2005年10月14日(金)「しんぶん赤旗」

「これでは終われない」

何でもお金 不安です

「自立支援」法案 傍聴者は…


 「応益負担は障害者の自立を阻害する」―。十三日、参院厚生労働委員会で、障害者の生活に最低限必要なサービスにまで定率の負担をしいる障害者「自立支援」法案が可決された瞬間、傍聴していた障害者や家族、関係者からは怒りの声とともに、ため息ともいえない声が漏れました。埼玉県内の通所施設の施設長は「これで終わりにしてはいけない」と語りました。(藤川良太)


 採決時、傍聴席は十五人を超える衛視に取り囲まれました。日本共産党を含む野党の反対討論、与党の賛成討論の間、議場は静まり返りました。岸宏一委員長(自民党)の「それでは賛成の方の挙手をお願いします」の声。手話で議論を見守っていた杉山日出夫さん(57)の目線の先には、手をあげる与党議員の姿が。「予想はしていたけど、寂しい感じがする。何をするにもお金を取られるのか…。不安です」

 同日、障害者や家族、その関係者は審議が始まる午前十時前から行動開始。参院議員会館前では集会を開き、議員会館では各党への要請行動、委員会では傍聴と、国会は障害者らであふれかえりました。求めたのは「障害者の実態を十分調査した上での慎重審議」でした。

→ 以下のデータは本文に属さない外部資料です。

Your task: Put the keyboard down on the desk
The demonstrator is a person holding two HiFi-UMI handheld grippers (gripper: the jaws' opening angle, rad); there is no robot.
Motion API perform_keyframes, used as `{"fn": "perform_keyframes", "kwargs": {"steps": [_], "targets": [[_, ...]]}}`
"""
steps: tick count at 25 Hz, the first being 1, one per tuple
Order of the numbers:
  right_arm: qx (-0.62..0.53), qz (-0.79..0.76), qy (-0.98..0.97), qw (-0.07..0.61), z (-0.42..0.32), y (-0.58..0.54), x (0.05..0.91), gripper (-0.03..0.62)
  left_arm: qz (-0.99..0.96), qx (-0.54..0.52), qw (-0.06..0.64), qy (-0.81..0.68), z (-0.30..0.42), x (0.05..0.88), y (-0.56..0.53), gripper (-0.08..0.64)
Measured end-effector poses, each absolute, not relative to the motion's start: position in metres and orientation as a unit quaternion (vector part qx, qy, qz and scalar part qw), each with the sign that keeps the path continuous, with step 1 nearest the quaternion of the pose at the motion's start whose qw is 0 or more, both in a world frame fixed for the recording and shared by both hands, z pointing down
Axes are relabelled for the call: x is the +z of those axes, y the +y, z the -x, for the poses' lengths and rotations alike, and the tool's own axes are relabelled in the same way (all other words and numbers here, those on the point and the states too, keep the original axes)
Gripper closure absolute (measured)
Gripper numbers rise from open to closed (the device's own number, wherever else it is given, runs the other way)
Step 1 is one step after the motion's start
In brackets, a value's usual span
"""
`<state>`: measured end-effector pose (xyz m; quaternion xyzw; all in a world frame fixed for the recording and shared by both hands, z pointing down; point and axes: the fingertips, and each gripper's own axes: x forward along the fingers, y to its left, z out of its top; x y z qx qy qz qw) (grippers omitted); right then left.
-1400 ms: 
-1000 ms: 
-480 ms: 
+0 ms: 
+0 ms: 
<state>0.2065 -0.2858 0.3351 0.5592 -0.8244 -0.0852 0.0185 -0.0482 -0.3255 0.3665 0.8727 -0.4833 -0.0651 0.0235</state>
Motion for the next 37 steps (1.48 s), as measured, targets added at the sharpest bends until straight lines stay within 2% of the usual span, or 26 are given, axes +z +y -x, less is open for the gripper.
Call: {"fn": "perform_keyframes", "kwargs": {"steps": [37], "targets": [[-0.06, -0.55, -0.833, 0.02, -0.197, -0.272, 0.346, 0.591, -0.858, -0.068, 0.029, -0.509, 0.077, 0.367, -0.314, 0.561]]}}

 「きょうされん」(旧共同作業所全国連絡会)は、前日に続いて全国から集まった八十人が議員要請などを行いました。

 大阪・東大阪市にある障害者生活支援センター「ひびき」の高井博之センター長(49)は「障害者の生活実態をきちんと調べてほしい。ホームヘルプを利用しているが、体力が落ちてきてもこのままでは、今後、利用を減らさないといけなくなる」。三十歳までは松葉づえで歩いていましたが、現在は車いすを利用。少しずつ落ちる体力と利用料の応益負担導入に不安を語りました。

 障害者の生活と権利を守る全国連絡協議会も四十人が傍聴しました。参院議員会館前では「障害者の地域生活確立の実現を求める全国大行動」実行委員会主催の集会も行われ、五百人が参加。百台を超える車いすが並びました。参加者は「応益負担は自立を阻害する」などと訴えました。全国腎臓病協議会も衆院の厚労委員の議員に、人工透析患者の入院や通院費の負担が増える問題で、更生医療や育成医療は現行を維持するよう要請しました。


■参院議員会館前 障害者らが抗議

 障害者「自立支援」法案採決後、この日の採決に反対してきた障害者らによる抗議集会が参院議員会館前で行われました。

 日本共産党の小池晃議員は、「カネのない人は排除されていいのか」と批判。「衆院でも廃案へ追い込むため力をあわせてたたかいたい」と述べました。

 紙智子、小林みえこ、仁比聡平の各参院議員、高橋千鶴子衆院議員もあいさつ。井上哲士参院議員もかけつけました。民主党議員や社民党の福島瑞穂党首も発言しました。

 障全協の市橋博副会長は、「付帯決議が二十三項目にものぼるのは、法案そのものが不十分な証し」とのべ、いっそうの団結を呼びかけました。